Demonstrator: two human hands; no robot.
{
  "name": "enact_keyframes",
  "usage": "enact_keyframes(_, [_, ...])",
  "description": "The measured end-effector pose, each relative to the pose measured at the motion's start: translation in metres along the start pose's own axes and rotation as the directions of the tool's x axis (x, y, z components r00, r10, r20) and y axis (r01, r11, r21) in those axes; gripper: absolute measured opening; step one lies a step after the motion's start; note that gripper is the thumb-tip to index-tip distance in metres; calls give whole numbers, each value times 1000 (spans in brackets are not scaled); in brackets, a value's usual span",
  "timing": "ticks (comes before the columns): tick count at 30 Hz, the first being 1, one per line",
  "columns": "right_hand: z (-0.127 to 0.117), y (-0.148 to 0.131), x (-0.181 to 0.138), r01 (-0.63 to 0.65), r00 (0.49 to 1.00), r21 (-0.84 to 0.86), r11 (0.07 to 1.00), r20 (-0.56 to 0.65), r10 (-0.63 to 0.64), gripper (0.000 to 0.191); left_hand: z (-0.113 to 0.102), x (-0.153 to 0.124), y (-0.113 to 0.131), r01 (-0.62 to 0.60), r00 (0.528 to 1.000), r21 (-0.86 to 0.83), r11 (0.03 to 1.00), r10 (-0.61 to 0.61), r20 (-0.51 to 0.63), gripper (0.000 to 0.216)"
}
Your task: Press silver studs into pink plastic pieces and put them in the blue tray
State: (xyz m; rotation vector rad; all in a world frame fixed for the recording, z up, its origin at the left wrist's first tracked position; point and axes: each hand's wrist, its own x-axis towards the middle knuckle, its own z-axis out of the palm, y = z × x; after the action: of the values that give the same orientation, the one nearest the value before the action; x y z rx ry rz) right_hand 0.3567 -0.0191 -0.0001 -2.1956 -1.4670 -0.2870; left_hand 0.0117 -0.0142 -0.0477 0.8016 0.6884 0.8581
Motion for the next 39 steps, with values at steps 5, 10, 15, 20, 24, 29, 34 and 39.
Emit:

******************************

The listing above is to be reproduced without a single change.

Demonstrator: two human hands; no robot.
{
  "name": "enact_keyframes",
  "usage": "enact_keyframes(_, [_, ...])",
  "description": "The measured end-effector pose, each relative to the pose measured at the motion's start: translation in metres along the start pose's own axes and rotation as the directions of the tool's x axis (x, y, z components r00, r10, r20) and y axis (r01, r11, r21) in those axes; gripper: absolute measured opening; step one lies a step after the motion's start; note that gripper is the thumb-tip to index-tip distance in metres; calls give whole numbers, each value times 1000 (spans in brackets are not scaled); in brackets, a value's usual span",
  "timing": "ticks (comes before the columns): tick count at 30 Hz, the first being 1, one per line",
  "columns": "right_hand: z (-0.127 to 0.117), y (-0.148 to 0.131), x (-0.181 to 0.138), r01 (-0.63 to 0.65), r00 (0.49 to 1.00), r21 (-0.84 to 0.86), r11 (0.07 to 1.00), r20 (-0.56 to 0.65), r10 (-0.63 to 0.64), gripper (0.000 to 0.191); left_hand: z (-0.113 to 0.102), x (-0.153 to 0.124), y (-0.113 to 0.131), r01 (-0.62 to 0.60), r00 (0.528 to 1.000), r21 (-0.86 to 0.83), r11 (0.03 to 1.00), r10 (-0.61 to 0.61), r20 (-0.51 to 0.63), gripper (0.000 to 0.216)"
}
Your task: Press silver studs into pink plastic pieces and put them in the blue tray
State: (xyz m; rotation vector rad; all in a world frame fixed for the recording, z up, its origin at the left wrist's first tracked position; point and axes: each hand's wrist, its own x-axis towards the middle knuckle, its own z-axis out of the palm, y = z × x; after the action: of the values that give the same orientation, the one nearest the value before the action; x y z rx ry rz) right_hand 0.3567 -0.0191 -0.0001 -2.1956 -1.4670 -0.2870; left_hand 0.0117 -0.0142 -0.0477 0.8016 0.6884 0.8581
Motion for the next 39 steps, with values at steps 5, 10, 15, 20, 24, 29, 34 and 39.
Emit:

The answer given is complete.